На следующем спектакле они со мной не поздоровались.
Я тщательно готовил свой реквизит. На буфетной стойке расставлял бутылки из-под шампанского. Горлышки были забиты замшелыми пробками, и в бутылках просматривалась какая-то жидкость. Говорили, что эти бутылки сохранились в реквизите еще с дореволюционных времен, когда в театре гастролировали приезжие труппы. Кроме этих бутылок, стойку украшали слюдяные бутафорские фужеры, картонные тарелки и хилая оловянная вилка.
Бутылку со свежезаваренным чаем, изображавшим коньяк, и граненую стеклянную рюмочку я прятал под стойкой отдельно. Каждый спектакль мой партнер — опытный театральный волчище — направлялся к стойке, путаясь в огромной бороде. Я извлекал бутылку и наполнял чаем рюмочку. Партнер брал рюмочку, отходил на авансцену, говорил: «Знаем мы этих Маякиных» — и осушал рюмку до дна, очень многозначительно.

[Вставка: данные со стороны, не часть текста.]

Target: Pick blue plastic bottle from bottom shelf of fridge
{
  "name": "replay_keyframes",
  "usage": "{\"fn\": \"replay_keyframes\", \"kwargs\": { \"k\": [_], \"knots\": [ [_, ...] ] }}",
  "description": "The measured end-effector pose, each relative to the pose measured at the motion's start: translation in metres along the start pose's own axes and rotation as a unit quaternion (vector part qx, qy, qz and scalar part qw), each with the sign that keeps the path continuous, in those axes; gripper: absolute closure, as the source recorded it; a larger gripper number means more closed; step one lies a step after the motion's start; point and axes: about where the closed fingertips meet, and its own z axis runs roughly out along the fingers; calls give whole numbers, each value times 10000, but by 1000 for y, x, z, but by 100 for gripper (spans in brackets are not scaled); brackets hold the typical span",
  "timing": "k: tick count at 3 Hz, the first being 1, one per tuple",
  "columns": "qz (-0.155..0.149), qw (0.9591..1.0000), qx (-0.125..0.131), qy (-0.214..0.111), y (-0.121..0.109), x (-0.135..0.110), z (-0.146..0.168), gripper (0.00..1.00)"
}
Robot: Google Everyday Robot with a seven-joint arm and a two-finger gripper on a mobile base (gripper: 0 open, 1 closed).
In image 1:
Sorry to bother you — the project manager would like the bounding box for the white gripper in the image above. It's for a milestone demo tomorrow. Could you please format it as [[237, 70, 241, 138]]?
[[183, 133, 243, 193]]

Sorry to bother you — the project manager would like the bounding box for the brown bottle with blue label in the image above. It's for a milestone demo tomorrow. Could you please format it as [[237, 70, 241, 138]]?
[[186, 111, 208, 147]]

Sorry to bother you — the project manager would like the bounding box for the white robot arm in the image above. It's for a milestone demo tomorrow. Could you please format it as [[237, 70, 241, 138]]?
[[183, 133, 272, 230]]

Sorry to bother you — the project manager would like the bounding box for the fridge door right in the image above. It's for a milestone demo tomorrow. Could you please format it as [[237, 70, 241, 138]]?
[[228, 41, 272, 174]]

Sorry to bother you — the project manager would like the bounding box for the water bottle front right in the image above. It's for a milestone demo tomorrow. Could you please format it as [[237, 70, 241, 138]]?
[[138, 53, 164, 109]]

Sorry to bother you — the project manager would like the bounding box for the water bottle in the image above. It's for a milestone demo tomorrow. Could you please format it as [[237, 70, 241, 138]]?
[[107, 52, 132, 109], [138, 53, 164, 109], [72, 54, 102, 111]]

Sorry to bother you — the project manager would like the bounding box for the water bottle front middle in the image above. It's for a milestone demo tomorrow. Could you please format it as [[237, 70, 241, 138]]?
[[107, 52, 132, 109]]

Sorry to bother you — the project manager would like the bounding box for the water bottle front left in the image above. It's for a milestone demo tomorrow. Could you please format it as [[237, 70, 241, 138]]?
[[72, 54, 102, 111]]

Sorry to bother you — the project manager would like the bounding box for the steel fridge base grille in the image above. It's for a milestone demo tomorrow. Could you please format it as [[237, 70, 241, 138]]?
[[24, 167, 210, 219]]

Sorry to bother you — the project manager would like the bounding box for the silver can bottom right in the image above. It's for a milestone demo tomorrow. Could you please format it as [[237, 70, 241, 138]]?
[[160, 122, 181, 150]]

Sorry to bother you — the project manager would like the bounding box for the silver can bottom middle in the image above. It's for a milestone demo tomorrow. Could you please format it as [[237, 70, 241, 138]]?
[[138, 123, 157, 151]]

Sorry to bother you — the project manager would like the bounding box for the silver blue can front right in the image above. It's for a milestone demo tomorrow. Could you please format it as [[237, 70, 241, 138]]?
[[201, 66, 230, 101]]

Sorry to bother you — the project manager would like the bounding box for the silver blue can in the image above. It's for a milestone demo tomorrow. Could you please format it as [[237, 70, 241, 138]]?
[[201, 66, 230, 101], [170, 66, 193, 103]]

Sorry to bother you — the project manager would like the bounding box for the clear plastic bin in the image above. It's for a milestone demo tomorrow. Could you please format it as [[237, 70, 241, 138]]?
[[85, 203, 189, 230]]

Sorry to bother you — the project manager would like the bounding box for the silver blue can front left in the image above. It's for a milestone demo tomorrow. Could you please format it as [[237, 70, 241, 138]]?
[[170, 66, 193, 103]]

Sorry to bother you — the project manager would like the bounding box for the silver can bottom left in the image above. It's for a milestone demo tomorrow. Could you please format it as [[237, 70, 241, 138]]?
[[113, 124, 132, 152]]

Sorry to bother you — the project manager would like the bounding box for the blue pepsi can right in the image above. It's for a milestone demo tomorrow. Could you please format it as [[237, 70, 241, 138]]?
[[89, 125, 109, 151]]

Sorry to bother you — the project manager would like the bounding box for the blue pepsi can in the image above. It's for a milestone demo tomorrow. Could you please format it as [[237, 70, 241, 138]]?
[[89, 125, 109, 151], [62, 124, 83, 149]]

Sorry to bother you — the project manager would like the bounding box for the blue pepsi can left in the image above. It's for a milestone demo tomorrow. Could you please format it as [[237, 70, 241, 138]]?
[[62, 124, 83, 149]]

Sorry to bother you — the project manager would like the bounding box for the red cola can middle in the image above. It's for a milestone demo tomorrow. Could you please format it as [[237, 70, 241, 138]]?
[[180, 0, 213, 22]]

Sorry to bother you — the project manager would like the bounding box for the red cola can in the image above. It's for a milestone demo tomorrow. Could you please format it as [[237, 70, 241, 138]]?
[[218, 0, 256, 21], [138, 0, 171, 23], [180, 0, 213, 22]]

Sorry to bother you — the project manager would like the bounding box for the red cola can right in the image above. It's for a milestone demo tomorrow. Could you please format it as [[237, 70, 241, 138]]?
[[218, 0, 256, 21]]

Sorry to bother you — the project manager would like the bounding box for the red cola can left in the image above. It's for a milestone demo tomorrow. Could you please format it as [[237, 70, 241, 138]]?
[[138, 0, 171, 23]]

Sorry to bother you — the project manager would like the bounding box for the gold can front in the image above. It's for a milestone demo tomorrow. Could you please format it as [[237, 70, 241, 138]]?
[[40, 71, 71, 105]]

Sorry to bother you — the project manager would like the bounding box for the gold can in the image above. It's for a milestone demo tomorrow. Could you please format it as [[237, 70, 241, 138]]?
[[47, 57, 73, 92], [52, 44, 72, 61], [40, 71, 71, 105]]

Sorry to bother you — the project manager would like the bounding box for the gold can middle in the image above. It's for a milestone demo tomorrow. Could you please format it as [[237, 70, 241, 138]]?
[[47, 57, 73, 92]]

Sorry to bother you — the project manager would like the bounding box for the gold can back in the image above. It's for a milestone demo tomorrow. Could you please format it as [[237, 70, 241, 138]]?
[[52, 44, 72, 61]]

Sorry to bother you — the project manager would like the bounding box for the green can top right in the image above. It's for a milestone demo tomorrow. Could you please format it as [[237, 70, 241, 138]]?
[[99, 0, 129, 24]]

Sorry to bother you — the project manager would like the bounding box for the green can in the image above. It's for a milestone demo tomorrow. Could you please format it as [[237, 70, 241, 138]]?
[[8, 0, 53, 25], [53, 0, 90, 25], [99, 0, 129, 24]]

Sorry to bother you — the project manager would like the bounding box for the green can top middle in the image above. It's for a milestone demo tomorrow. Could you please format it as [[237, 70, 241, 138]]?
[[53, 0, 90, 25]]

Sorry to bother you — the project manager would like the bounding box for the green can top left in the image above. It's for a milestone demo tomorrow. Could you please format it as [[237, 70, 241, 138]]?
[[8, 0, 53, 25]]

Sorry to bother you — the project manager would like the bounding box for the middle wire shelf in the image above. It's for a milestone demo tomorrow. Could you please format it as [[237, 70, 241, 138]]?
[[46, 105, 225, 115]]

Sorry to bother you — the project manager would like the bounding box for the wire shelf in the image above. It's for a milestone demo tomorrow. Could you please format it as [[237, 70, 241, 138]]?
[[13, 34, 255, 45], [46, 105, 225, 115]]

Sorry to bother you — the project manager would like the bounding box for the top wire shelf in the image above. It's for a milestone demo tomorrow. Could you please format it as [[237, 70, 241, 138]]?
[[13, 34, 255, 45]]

И вот на очередном спектакле я сунулся под стойку за приготовленным реквизитом, а там — пусто! Ни рюмочки, ни бутылки с чаем. Никаким гримом и никакой походкой не восполнишь эту утрату!
А борода моего партнера уже надвигалась на меня. Надо было принимать решение мгновенно, как в воздушном бою. Я схватил со стойки бутыль из-под шампанского. Чем открыть? Оловянная вилка свернулась в штопор. Но замшелая пробка, пискнув, поддалась и провалилась в горлышко.
О! Чудовищное зловоние ударило в ноздри, остановило дыхание. Я нагнул бутылку над слюдяным фужером. Что такое? Из бутылки ничего не полилось. Но я же своими глазами видел, что она почти полная! И тут в бутылке раздалось какое-то ворчание, бутылка дернулась у меня в руке, и что-то зеленое, как мне со страху показалось — живое, выскочило в фужер, и вдогонку густая зловонная жидкость, спазматически низвергаясь, наполнила слюду до краев.
На глазах моего партнера выступили слезы.
— Что же ты делаешь, с-сукин ты сын, что ж это ты делаешь? — шептал он сквозь бороду.
Дрожащей рукой я протянул ему полный до краев фужер.
И он взял. Взял и пошел на авансцену, неся фужер в вытянутой руке, как флаг.